(TASK INSTRUCTIONS)
Only the lines that contain the string "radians" belong in the answer; pull them from the records.

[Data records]
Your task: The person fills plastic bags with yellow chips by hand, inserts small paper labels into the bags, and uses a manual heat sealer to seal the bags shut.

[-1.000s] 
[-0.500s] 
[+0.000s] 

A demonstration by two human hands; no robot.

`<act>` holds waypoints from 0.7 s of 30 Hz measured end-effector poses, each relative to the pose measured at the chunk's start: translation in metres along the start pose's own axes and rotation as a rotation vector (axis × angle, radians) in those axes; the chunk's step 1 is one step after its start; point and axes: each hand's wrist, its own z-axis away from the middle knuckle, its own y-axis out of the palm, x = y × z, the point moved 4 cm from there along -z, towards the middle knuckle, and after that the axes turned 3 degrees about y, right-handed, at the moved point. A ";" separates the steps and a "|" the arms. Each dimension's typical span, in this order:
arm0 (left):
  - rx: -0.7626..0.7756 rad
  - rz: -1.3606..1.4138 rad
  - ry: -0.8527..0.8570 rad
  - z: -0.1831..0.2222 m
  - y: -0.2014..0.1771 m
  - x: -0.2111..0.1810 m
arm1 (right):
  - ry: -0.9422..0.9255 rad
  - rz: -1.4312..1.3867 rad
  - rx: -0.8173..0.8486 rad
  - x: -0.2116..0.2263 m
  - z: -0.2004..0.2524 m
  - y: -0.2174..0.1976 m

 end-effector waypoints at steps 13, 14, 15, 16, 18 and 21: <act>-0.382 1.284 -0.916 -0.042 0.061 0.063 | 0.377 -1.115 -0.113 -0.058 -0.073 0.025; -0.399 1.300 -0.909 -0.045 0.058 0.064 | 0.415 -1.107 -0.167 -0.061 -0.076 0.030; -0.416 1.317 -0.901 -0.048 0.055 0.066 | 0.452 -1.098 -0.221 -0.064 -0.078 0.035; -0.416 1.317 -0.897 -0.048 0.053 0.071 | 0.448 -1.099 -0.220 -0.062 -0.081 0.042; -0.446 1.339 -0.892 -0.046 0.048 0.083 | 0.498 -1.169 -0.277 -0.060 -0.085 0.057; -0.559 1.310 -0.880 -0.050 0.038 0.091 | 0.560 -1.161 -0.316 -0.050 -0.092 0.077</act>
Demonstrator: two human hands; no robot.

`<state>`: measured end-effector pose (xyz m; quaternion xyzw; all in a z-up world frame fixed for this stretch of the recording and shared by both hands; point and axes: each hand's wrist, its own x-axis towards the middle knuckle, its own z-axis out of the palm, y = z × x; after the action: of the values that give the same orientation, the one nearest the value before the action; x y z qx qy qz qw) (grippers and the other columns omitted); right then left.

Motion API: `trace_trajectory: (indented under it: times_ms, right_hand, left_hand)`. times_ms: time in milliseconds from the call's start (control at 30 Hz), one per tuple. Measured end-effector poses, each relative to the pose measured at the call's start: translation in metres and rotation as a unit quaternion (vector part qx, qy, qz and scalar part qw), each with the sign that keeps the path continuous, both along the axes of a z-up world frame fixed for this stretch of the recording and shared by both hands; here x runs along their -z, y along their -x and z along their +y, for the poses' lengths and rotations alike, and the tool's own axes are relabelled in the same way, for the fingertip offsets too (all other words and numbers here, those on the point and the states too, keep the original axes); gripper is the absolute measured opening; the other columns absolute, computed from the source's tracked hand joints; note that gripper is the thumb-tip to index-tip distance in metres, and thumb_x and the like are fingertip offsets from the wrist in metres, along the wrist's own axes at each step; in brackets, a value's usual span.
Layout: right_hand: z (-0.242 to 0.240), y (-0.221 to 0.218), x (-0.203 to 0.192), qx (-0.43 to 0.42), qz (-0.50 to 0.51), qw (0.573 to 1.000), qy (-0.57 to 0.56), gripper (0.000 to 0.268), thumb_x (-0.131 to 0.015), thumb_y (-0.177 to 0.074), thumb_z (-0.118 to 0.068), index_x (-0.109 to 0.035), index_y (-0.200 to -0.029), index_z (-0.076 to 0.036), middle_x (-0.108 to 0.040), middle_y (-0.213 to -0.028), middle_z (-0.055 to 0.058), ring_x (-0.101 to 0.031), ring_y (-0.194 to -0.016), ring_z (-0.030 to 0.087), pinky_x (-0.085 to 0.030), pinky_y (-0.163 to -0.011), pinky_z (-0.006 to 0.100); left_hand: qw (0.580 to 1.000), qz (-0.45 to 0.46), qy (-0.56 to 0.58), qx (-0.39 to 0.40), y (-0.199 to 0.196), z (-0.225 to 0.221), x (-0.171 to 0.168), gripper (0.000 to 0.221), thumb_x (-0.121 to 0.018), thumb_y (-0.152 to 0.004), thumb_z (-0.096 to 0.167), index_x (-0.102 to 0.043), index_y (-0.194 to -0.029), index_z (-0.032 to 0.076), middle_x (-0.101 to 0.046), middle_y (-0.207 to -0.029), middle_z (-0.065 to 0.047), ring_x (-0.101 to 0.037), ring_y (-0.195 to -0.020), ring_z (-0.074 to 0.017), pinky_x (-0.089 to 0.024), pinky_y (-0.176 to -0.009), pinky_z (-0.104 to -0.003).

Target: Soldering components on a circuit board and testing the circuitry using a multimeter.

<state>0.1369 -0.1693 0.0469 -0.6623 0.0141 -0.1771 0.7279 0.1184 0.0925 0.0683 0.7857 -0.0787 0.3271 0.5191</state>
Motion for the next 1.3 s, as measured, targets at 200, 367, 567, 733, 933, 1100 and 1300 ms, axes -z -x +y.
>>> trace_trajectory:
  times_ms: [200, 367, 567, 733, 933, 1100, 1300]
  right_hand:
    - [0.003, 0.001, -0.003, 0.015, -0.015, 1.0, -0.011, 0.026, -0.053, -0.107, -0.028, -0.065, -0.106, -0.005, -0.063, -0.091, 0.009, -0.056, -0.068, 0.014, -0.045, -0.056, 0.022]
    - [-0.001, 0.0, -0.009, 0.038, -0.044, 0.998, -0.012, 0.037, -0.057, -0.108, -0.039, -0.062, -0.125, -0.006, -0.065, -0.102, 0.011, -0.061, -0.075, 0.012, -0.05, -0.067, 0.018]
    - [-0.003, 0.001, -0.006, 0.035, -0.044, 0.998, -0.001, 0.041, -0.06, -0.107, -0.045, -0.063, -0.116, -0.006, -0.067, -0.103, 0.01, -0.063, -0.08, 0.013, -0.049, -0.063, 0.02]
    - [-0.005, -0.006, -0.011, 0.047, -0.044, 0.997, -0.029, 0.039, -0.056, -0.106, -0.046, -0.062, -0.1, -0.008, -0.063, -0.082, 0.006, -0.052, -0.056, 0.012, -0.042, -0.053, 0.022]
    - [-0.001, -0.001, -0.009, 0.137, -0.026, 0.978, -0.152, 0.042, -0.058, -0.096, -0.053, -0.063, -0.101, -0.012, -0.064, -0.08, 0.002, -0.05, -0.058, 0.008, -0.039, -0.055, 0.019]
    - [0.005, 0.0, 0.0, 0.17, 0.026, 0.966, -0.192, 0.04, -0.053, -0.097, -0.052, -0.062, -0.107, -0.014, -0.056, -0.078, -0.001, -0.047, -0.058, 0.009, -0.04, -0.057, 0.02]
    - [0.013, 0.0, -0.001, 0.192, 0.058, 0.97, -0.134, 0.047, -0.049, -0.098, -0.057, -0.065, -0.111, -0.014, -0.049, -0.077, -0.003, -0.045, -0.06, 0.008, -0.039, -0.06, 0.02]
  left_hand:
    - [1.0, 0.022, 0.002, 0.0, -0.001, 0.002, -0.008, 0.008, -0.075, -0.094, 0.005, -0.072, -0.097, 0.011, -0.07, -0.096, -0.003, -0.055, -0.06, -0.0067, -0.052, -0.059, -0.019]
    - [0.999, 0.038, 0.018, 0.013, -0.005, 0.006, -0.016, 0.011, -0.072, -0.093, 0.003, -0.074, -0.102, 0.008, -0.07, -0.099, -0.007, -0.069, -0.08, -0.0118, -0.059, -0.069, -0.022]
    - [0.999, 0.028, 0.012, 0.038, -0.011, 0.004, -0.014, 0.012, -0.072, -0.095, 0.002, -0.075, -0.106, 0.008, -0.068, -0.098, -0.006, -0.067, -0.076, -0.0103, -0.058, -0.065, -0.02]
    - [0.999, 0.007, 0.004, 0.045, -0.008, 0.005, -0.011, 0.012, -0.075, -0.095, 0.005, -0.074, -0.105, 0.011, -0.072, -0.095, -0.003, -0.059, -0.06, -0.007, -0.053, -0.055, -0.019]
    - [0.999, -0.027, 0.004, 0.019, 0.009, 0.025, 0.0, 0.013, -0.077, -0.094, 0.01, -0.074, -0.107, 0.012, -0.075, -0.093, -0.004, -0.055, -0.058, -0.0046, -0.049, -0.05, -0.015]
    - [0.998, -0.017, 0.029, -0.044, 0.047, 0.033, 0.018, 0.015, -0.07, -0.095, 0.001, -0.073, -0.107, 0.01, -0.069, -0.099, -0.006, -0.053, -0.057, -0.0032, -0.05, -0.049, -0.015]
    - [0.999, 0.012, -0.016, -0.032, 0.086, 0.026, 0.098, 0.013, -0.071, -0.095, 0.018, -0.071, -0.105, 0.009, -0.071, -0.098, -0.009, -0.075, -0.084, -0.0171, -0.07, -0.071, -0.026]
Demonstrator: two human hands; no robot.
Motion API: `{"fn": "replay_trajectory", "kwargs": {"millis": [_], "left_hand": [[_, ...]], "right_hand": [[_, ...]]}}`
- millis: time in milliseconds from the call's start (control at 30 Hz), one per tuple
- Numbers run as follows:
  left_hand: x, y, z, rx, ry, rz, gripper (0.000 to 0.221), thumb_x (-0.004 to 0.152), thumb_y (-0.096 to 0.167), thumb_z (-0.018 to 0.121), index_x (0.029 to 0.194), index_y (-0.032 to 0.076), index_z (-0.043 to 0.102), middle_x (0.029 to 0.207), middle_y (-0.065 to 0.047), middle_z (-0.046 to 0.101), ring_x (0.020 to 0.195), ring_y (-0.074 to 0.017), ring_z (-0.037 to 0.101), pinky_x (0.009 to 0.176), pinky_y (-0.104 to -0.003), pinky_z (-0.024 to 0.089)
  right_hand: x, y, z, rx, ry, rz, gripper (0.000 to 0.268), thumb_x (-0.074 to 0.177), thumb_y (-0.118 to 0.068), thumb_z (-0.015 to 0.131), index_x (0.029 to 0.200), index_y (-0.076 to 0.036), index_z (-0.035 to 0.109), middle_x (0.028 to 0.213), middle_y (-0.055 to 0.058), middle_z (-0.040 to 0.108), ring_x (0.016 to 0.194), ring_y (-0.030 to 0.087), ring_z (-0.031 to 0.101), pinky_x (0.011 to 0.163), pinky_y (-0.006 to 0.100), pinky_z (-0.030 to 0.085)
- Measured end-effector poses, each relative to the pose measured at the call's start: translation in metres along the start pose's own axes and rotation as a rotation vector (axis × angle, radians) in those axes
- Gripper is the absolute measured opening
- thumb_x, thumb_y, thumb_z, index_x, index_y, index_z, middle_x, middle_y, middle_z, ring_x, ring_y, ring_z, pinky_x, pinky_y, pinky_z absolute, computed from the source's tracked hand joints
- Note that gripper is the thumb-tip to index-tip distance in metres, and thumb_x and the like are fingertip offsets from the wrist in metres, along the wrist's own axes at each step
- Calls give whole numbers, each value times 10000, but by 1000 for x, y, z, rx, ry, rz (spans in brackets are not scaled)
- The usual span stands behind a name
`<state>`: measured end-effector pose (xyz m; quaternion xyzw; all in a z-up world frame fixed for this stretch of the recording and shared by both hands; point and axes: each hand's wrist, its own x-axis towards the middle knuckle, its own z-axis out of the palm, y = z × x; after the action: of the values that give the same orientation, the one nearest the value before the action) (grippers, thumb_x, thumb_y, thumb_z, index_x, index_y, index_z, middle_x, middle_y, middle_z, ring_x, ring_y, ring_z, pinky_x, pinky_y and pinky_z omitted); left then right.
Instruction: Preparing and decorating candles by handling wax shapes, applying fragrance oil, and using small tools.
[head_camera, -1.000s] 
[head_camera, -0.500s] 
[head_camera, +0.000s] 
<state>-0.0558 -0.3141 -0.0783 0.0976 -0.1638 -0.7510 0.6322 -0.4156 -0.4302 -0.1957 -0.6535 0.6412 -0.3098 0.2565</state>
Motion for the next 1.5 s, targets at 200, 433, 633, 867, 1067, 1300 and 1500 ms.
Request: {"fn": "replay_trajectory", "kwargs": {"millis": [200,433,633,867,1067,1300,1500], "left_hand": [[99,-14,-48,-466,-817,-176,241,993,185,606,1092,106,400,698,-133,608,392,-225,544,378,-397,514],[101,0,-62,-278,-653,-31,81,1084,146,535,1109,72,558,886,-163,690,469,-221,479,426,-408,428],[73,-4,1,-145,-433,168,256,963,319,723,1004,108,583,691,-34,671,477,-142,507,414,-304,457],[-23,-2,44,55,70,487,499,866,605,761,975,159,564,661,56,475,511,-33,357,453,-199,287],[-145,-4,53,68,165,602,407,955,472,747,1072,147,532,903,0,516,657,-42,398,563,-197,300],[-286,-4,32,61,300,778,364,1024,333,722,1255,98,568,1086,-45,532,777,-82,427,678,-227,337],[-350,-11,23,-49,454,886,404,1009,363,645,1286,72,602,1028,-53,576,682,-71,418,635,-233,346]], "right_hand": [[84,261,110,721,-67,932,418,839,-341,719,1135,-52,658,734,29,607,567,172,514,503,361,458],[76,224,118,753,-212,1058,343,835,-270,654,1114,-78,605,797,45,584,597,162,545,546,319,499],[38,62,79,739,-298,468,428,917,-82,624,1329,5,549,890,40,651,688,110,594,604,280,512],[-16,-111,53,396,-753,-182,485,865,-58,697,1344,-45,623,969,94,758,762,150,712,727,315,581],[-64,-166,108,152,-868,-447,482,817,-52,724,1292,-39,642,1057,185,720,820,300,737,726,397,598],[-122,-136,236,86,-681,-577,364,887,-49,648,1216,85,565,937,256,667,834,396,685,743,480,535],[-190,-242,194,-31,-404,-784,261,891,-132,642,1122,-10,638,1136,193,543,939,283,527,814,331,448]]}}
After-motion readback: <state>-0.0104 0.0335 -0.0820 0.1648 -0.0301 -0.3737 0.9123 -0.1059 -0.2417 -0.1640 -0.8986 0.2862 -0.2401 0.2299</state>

(OUTPUT)
`<act>` holds waypoints from 0.7 s of 30 Hz measured end-effector poses, each relative to the pose measured at the chunk's start: translation in metres along the start pose's own axes and rotation as a rotation vector (axis × angle, radians) in those axes; the chunk's step 1 is one step after its start; point and axes: each hand's wrist, its own z-axis away from the middle knuckle, its own y-axis out of the palm, x = y × z, the point moved 4 cm from there along -z, towards the middle knuckle, and after that the axes turned 3 degrees about y, right-handed, at the moved point. A ";" separates the steps and a "|" the arms. Each dimension's typical span, in this order:
- Measured end-effector poses, each relative to the pose measured at the call's start: translation in metres along the start pose's own axes and rotation as a rotation vector (axis × angle, radians) in those axes

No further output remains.